Бакуринский Алексей Александрович. Жизнь его была отдана тому, что он считал своим долгом. Твердый в основных убеждениях, проникнутый глубоким и широким гуманизмом, он, с редкой терпимостью, снисходительностью и поразительной равной для всех деликатностью относился к людям. Со вторым приходом большевиков дом его совершенно разгромили и лишили его средств к существованию. Он, будучи в Чернигове виднейшим из деятелей и землевладельцев последней четверти века, оставался на месте. Друзья его, видя опасность его положения, предлагали ему средства и содействие уехать. Он с всегдашней ласковостью, но твердо отклонял все такие предложения. Для возможности существования принял по мобилизации должность агронома и со свойственной ему добросовестностью выполнял возможную техническую работу. Когда его арестовали, в небольшом Чернигове спешно были собраны тысячи подписей русских, евреев, крестьян, рабочих, беднейших ремесленников под обращением к советской власти о сохранении его жизни и освобождении. Он был вывезен из тюрьмы и в числе 23 человек расстрелян в ночь на 19 июля 1919 г. В изощренной жестокости руки отца и сына его, Александра Бакуринского, были скручены железной проволокой. Глава чрезвычайки Коржиков, в ответ на заявления о высоких достоинствах Бакуринского и общем их признании и любви к нему, заявил, что «таких нам и надо уничтожать». Сын его был расстрелян «чтобы не мстил за отца» по признанию одного из членов пятерки. Спокойное и кроткое мужество, с которым он принял мученическую смерть, поразило арестованных с ним черниговцев, из среды кот. брали и вязали обреченных, и шофера, отвозившего их на место убийства (овраг на шестой версте по Чернигово-Гомельскому шоссе). Бакуринский по окончании Петровско-Разумовской с.-х. академии всецело посвятил себя общественной деятельности в местных земствах и городе. В годы 1914–1917 он был председателем Черниговской губернской земской управы. В 1918 г. он, как бывало и раньше, сознательно жертвуя своими интересами, согласился на короткое время войти в состав вновь организовывавшейся (в германское время) администрации с целью внести успокоение и предупредить эксцессы, в качестве помощника губернского старосты. В этой должности он пробыл 1 1/2 месяца.
Расстрелы после Деникина
Волацкая была расстреляна весной 1921 года. У сестры ее была земля и усадьба. Крестьяне при Гетмане собрали тысячу рублей и принесли ей в возмещение убытков, причиненных ей. Она взяла деньги. Вскоре уехала из губернии. Вскрылось это по доносу только весной 1921 года. Вместо нее арестовали ее сестру Волацкую и расстреляли. Чекист цинично заявил: «Пусть винит сестру, зачем убежала». Черниговцы, работавшие на огородах за городом, обнаружили груду мертвых тел, едва прикрытых землей. Трупы были в синяках и ранах. Говорили, что между ними была и Волацкая.

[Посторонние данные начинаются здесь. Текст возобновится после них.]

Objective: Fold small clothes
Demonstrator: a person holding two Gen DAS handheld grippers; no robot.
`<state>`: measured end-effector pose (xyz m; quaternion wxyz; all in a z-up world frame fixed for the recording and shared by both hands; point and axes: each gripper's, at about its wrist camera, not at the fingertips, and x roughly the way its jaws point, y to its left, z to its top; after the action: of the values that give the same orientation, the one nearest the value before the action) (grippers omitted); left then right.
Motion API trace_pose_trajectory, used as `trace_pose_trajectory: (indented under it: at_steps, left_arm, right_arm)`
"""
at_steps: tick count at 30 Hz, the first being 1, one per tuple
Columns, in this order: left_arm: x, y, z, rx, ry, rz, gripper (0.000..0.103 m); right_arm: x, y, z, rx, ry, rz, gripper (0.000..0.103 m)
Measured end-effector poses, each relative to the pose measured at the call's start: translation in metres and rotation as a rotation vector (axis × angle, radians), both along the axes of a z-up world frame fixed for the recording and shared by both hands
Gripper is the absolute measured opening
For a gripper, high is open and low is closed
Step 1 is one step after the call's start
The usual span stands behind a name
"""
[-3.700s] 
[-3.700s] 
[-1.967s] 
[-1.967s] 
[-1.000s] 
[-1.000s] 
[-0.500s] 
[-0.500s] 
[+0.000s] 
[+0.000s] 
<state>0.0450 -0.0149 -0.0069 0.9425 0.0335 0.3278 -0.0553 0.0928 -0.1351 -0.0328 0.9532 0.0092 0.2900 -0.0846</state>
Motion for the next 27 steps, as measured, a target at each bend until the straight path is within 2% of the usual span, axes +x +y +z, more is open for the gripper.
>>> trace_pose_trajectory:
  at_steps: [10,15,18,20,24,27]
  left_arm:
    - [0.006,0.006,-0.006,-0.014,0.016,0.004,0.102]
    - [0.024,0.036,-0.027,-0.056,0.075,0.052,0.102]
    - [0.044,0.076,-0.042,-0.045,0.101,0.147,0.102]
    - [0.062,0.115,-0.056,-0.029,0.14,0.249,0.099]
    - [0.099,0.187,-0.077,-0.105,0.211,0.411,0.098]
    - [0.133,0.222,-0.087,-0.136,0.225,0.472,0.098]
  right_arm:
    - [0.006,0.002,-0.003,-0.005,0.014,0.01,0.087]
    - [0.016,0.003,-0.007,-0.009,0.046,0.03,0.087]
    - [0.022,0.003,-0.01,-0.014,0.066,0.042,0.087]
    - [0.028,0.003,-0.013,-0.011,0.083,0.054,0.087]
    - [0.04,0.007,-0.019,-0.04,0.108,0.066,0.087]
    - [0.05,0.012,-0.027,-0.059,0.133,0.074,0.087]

Турин — присяжный поверенный, еврей, старый человек. Защищал на суде революционного трибунала рабочих против коммуниста, и за это был расстрелян осенью 1921 года.
Осенью 1921 года было расстреляно девять инженеров по доносу коммуниста, якобы за растрату казенного имущества. В растрате, по свидетельству родственников расстрелянных, был замешан доносивший на них коммунист, товарищ Зайчик, заблаговременно скрывшийся из Чернигова. Фамилии знаю только три: Грушецкий, Нерада Василий Васильевич и Лентовский,[84] удостоенный Нобелевской премией, построивший один из Парижских мостов. Его звали в Америку, но он не успел уехать.
О некоторых из погибших мы не пишем здесь, чтобы не повредить их близким, оставшимся в России.
Написанное составлено частью Николаем Петровичем и Ульяной Андреевной Савицкими, частью Марией Васильевной Черносвитовой, которые и ручаются за достоверность указанных фактов.